- _ACTION ITEM_
For the copy, please give all of the data again exactly and leave the pictures out.

※

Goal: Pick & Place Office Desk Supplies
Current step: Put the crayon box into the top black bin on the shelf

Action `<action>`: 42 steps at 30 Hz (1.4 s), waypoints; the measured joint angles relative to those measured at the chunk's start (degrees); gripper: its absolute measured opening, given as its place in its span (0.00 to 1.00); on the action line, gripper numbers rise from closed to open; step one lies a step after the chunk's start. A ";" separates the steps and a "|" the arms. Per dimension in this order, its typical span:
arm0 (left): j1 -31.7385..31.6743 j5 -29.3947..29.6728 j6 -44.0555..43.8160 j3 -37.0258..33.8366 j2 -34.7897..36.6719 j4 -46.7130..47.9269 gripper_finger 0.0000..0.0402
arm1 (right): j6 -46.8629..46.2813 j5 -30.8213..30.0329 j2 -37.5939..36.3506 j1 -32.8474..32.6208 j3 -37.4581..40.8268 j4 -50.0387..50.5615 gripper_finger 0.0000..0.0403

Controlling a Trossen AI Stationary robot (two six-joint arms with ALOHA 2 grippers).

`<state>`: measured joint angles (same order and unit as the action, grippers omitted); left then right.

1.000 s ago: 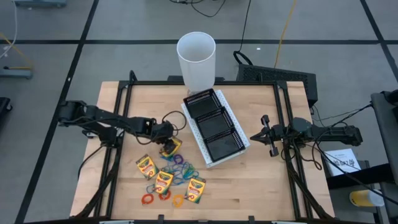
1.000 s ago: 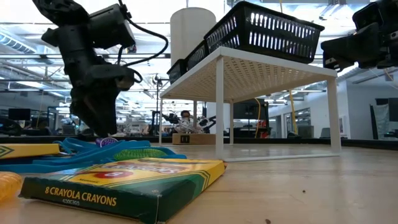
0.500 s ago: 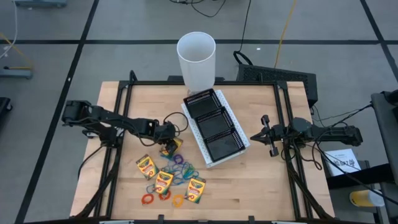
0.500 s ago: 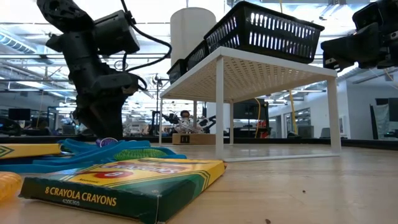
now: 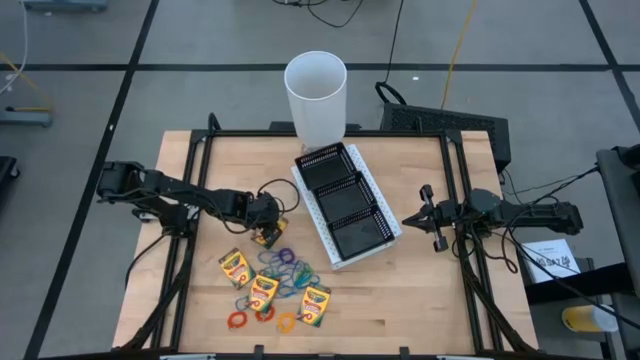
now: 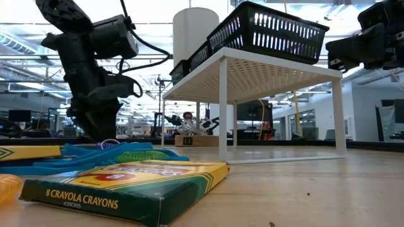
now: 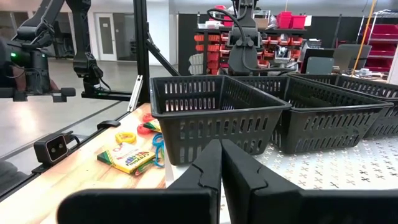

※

- _RESULT OF THE EXERCISE_
Goal: Pick & Place Office Desk Supplies
Current step: Put the crayon box into the top black bin on the shelf

Action `<action>`: 42 steps at 30 Hz (1.4 s), waypoints; the measured joint angles relative to those measured at the chunk's start (degrees); gripper: its absolute measured opening, given as its place in its span (0.00 to 1.00); on the action line, gripper numbers rise from closed to open; step one lies a step after the chunk's start. A ";" separates the steps and a "|" the arms. Per dimension in this order, its typical span:
arm0 (left): j1 -31.7385..31.6743 j5 -29.3947..29.6728 j6 -44.0555..43.8160 j3 -37.0258..33.8366 j2 -34.7897..36.6719 j4 -46.7130..47.9269 gripper_finger 0.0000..0.0402
arm1 (right): j6 -46.8629..46.2813 j5 -30.8213..30.0329 j2 -37.5939..36.3506 j1 -32.8474..32.6208 j3 -37.4581..40.8268 j4 -50.0387..50.5615 gripper_finger 0.0000..0.0403

Controlling a Trossen AI Stationary robot (two six-joint arms with ALOHA 2 grippers).

`<state>`: measured joint angles (same order and unit as the action, grippers omitted); left then right.

1.000 s ago: 
1.000 s ago: 
0.500 s ago: 
0.500 s ago: 
now: 
now: 
now: 

No more work remains for this exercise.